The authors of the study warn that industrial-scale development of the Amazon shelf, which has been auctioned for oil drilling close to the reefs, could pose a major risk to the reef system. Major oil companies like BP, Total, Shell, Petrobras, and Brasoil are already drilling exploratory wells, Thompson said.

If the reef were harmed by these drilling activities, that would be unfortunate indeed, because the authors of the Science study say that the Amazon reef could provide insights into how coral ecosystems might respond to accelerating global warming.

Southern portions of the Amazon reef receive more sunlight throughout the year than northern parts of the reef, meaning that a range of responses to adverse conditions can be observed there.

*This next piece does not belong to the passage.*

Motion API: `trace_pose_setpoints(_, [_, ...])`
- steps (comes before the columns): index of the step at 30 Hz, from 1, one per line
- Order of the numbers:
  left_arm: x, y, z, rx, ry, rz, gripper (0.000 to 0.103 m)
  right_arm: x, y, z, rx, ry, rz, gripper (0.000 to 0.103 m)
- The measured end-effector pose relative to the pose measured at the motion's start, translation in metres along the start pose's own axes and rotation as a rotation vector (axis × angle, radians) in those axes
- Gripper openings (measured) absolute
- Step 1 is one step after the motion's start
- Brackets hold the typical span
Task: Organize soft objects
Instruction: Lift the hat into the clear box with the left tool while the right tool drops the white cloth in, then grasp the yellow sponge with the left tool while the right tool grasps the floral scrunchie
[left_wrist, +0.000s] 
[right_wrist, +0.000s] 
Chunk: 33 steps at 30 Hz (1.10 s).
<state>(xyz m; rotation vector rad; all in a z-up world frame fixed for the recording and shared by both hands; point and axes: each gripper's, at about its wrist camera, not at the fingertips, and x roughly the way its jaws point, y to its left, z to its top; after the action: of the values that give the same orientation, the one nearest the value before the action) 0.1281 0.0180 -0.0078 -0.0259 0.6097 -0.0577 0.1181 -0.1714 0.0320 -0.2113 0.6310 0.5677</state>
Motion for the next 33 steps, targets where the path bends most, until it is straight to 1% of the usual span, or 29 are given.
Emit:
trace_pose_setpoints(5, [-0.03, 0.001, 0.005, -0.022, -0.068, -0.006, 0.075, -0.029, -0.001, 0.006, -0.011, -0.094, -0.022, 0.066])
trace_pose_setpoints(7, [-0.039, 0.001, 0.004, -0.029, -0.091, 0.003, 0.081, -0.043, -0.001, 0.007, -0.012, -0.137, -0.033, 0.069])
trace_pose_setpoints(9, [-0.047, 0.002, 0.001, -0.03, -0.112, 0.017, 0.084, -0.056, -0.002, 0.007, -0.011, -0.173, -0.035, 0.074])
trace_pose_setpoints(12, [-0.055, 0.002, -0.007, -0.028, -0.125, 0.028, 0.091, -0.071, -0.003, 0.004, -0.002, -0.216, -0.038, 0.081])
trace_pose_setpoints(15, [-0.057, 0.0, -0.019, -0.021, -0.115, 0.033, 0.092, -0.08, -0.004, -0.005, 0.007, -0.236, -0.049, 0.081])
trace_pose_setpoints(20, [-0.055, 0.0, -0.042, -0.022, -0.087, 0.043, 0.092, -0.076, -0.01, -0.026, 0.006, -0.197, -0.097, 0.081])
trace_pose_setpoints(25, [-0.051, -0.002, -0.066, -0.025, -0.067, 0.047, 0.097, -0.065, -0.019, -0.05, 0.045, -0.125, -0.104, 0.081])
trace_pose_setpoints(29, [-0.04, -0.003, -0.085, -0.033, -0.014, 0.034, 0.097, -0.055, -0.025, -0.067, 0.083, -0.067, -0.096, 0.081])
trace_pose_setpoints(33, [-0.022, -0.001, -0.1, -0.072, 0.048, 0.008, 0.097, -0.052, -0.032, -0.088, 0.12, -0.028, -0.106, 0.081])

“The reefs in the northern sector are no longer accumulating/producing calcium carbonate, only in the southern section,” Thompson said. “The [northern section’s] environmental conditions (no light, pH, sediment, nutrients) do not allow for biological carbonate precipitation. So the reefs in the southern sector may have higher resilience… In addition, because [the southern section reefs] are at high depths (90-100m depth), they may represent biodiversity reservoirs.”

Scientists are already studying other reefs that developed in extreme conditions that they say might actually survive the impacts of global warming. It was recently announced that as much as 93 percent of Australia’s Great Barrier Reef has experienced coral bleaching, due in part to warmer water temperatures. A widespread coral bleaching event is currently underway around the world.